### Work instruction
Where a picture occurs in the data, omit it, and copy all remaining data exactly.
=== Begin Enclosure ===
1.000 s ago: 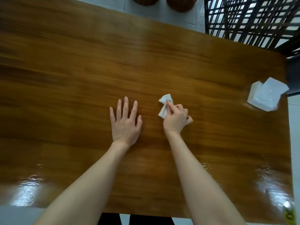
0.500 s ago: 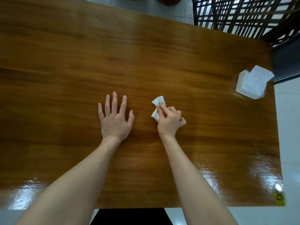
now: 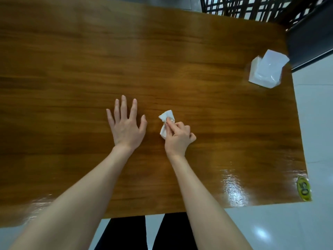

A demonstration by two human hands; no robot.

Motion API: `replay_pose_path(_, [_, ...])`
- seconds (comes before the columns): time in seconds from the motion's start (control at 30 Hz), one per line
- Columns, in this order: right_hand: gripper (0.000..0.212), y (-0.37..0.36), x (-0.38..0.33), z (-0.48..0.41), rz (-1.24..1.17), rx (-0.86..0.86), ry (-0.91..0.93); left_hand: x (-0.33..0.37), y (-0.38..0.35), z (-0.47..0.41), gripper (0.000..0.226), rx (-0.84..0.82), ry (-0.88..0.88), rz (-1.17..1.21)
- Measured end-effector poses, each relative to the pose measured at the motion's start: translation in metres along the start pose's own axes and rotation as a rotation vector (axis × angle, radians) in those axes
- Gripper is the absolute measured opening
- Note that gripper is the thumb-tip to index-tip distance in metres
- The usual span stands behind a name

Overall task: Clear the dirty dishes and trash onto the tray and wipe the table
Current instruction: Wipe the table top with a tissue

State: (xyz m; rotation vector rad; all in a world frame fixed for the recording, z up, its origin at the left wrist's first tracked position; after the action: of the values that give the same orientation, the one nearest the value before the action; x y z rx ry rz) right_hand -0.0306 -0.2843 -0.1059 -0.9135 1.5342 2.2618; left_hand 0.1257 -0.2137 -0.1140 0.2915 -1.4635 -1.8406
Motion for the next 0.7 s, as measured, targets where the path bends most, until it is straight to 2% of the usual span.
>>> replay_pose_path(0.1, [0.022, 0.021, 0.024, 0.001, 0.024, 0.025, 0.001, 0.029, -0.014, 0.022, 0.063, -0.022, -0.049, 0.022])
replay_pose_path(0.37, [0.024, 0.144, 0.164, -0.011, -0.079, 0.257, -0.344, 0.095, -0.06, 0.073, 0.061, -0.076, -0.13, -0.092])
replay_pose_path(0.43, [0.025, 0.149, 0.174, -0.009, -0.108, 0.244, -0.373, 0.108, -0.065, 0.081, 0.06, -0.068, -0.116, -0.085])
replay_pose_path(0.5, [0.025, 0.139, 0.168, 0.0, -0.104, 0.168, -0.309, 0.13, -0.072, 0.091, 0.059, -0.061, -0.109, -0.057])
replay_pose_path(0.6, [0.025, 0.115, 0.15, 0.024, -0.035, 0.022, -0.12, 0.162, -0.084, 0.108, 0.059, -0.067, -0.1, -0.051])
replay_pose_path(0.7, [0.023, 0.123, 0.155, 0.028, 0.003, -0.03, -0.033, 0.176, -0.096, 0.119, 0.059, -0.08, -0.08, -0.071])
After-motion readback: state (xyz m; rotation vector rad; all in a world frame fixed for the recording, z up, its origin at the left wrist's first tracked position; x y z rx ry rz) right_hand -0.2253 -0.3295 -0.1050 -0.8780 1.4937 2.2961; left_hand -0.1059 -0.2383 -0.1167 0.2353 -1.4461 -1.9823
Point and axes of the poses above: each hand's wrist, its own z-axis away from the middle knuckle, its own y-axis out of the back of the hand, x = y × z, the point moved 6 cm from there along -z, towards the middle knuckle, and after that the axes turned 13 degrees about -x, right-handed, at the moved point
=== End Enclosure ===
### Reply
1.000 s ago: 
0.500 s ago: 
now: 

A demonstration by two human hands; no robot.

Motion API: `replay_pose_path(_, [_, ...])`
- seconds (comes before the columns): time in seconds from the motion's start (control at 30 Hz), one per line
- Columns, in this order: right_hand: gripper (0.000..0.212), y (-0.37..0.36), x (-0.38..0.33), z (-0.48..0.41), rz (-1.24..1.17), rx (-0.86..0.86), ry (-0.91..0.93); left_hand: x (-0.33..0.37), y (-0.38..0.35), z (-0.47..0.41), gripper (0.000..0.226), rx (-0.84..0.82), ry (-0.88..0.88), rz (-1.17..1.21)
- Measured end-effector poses, each relative to the pose measured at the motion's start: translation in metres along the start pose's own axes and rotation as a rotation vector (axis × angle, radians) in those axes
- Gripper is the absolute measured opening
- Note that gripper is the thumb-tip to index-tip distance in metres
- The usual span stands behind a name

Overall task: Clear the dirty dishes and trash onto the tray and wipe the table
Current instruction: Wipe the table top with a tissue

State: (xyz m; rotation vector rad; all in a world frame fixed for the recording, z up, its origin at the left wrist's first tracked position; after the action: of the values that give the same orientation, the one nearest the value before the action; x y z rx ry rz) right_hand -0.0306 -0.2843 -0.1059 -0.9135 1.5342 2.2618; left_hand 0.1257 -0.2137 -0.1140 0.2915 -1.4635 -1.8406
Motion for the next 0.7 s, as measured, targets where the path bends most, until it is straight to 2% of the usual span.
>>> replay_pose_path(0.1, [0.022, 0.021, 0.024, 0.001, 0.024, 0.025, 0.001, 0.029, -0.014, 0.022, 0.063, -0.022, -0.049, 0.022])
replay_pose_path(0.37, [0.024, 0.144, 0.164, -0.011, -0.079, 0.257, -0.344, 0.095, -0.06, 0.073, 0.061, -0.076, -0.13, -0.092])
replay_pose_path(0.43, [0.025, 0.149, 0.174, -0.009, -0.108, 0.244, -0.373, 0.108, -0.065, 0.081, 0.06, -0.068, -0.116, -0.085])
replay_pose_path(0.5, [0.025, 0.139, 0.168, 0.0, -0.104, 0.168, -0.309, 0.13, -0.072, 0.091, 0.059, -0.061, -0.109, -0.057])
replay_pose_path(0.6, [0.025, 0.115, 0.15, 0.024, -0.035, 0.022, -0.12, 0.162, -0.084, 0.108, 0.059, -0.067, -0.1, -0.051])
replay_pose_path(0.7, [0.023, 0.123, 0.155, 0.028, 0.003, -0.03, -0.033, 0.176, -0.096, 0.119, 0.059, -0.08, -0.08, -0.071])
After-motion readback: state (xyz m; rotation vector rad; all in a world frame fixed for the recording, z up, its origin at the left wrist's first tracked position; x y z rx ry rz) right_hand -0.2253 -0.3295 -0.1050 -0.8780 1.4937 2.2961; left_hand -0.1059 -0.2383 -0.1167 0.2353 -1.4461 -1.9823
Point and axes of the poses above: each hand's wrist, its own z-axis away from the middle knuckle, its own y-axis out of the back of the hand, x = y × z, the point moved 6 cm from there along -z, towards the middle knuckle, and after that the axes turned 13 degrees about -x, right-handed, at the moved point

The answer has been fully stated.